Records shown:
----------------

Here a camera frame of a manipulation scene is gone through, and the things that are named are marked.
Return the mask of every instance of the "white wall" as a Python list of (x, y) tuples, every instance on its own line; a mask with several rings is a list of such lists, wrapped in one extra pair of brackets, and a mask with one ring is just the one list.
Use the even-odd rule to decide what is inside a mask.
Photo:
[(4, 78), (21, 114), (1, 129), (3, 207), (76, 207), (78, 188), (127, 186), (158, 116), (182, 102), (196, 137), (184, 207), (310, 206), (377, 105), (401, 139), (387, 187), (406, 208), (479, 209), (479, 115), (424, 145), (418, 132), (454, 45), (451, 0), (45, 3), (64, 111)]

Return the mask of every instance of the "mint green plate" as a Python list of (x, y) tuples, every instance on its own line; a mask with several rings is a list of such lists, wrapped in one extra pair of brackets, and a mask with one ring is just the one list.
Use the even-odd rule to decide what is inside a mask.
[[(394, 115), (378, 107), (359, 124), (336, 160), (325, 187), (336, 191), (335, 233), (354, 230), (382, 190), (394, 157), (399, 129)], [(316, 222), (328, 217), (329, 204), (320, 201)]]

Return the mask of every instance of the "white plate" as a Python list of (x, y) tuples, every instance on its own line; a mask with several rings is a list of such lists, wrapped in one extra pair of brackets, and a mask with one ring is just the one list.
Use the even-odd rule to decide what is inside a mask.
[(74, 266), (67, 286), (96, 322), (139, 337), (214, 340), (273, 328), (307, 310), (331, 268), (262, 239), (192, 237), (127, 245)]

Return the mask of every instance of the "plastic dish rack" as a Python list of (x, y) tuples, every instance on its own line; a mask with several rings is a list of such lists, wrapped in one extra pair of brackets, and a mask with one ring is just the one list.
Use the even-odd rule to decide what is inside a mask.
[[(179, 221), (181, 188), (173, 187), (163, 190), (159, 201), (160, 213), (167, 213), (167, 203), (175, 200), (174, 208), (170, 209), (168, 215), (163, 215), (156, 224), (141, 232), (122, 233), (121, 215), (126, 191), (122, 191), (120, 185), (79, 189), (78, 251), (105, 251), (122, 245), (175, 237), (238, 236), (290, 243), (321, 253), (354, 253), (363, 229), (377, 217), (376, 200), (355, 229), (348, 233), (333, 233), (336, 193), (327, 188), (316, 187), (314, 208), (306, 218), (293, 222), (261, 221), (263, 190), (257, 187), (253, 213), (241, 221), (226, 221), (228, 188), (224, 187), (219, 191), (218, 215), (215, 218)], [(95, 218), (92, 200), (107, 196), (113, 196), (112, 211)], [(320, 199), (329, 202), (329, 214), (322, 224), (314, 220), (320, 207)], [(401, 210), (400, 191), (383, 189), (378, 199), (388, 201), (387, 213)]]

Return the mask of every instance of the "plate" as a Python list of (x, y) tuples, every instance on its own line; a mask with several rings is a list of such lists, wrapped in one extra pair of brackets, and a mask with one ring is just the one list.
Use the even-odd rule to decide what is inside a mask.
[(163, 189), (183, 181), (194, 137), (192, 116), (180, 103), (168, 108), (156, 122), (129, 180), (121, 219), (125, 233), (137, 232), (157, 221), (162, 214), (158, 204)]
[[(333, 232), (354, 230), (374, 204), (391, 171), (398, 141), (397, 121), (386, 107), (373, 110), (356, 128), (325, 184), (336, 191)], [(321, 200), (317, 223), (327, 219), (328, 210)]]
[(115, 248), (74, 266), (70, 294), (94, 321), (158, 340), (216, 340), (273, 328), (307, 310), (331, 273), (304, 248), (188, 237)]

----------------

Work order: Whatever the material above holds, copy it over exactly, line by line.

Solution to the exercise:
Here a camera frame of a manipulation scene is gone through, and the things that are named are marked.
Return the mask of every instance of the "white wall" as a Python list of (x, y) tuples, every instance on its own line; a mask with several rings is a list of such lists, wrapped in one extra pair of brackets, and a mask with one ring is just the one list.
Use the even-odd rule to decide what is inside a mask.
Photo:
[(4, 78), (21, 114), (1, 129), (3, 207), (76, 207), (78, 188), (127, 186), (158, 116), (182, 102), (196, 137), (184, 207), (310, 206), (377, 105), (401, 139), (387, 187), (406, 208), (479, 209), (479, 115), (424, 145), (418, 132), (454, 45), (451, 0), (45, 3), (64, 111)]

Return the mask of every instance of the "mint green plate" as a Python list of (x, y) tuples, every instance on its own line; a mask with several rings is a list of such lists, wrapped in one extra pair of brackets, and a mask with one ring is just the one list.
Use the even-odd rule to decide what is inside a mask.
[[(394, 115), (378, 107), (359, 124), (336, 160), (325, 187), (336, 191), (335, 233), (354, 230), (382, 190), (394, 157), (399, 129)], [(316, 222), (328, 217), (329, 204), (320, 201)]]

Return the mask of every instance of the "white plate" as a Python list of (x, y) tuples, every instance on its own line; a mask with several rings is a list of such lists, wrapped in one extra pair of brackets, and a mask with one ring is just the one list.
Use the even-odd rule to decide what is inside a mask.
[(74, 266), (67, 286), (96, 322), (139, 337), (214, 340), (273, 328), (307, 310), (331, 268), (262, 239), (192, 237), (127, 245)]

Return the mask of every instance of the "plastic dish rack" as a Python list of (x, y) tuples, every instance on its own line; a mask with several rings is a list of such lists, wrapped in one extra pair of brackets, and a mask with one ring is just the one list.
Use the even-odd rule to decide what is inside a mask.
[[(179, 221), (181, 188), (173, 187), (163, 190), (159, 201), (160, 213), (167, 213), (167, 203), (175, 200), (174, 208), (170, 209), (168, 215), (163, 215), (156, 224), (141, 232), (122, 233), (121, 215), (126, 191), (122, 191), (120, 185), (79, 189), (78, 251), (105, 251), (122, 245), (175, 237), (238, 236), (290, 243), (321, 253), (354, 253), (363, 229), (377, 217), (376, 200), (355, 229), (348, 233), (333, 233), (336, 193), (327, 188), (316, 187), (314, 208), (306, 218), (293, 222), (261, 221), (263, 190), (257, 187), (253, 213), (241, 221), (226, 221), (228, 188), (224, 187), (219, 191), (218, 215), (215, 218)], [(95, 218), (92, 200), (107, 196), (113, 196), (112, 211)], [(320, 199), (329, 202), (329, 214), (322, 224), (314, 220), (320, 207)], [(401, 210), (400, 191), (383, 189), (378, 199), (388, 201), (387, 213)]]

Return the mask of every instance of the "plate" as a Python list of (x, y) tuples, every instance on its own line; a mask with several rings is a list of such lists, wrapped in one extra pair of brackets, and a mask with one ring is just the one list.
Use the even-odd rule to decide what is inside a mask.
[(163, 189), (183, 181), (194, 137), (192, 116), (180, 103), (168, 108), (156, 122), (129, 180), (121, 219), (125, 233), (137, 232), (157, 221), (162, 214), (158, 204)]
[[(333, 232), (354, 230), (374, 204), (391, 171), (398, 141), (397, 121), (386, 107), (373, 110), (356, 128), (325, 184), (336, 191)], [(321, 200), (317, 223), (327, 219), (328, 210)]]
[(115, 248), (74, 266), (70, 294), (94, 321), (158, 340), (216, 340), (273, 328), (307, 310), (331, 273), (304, 248), (188, 237)]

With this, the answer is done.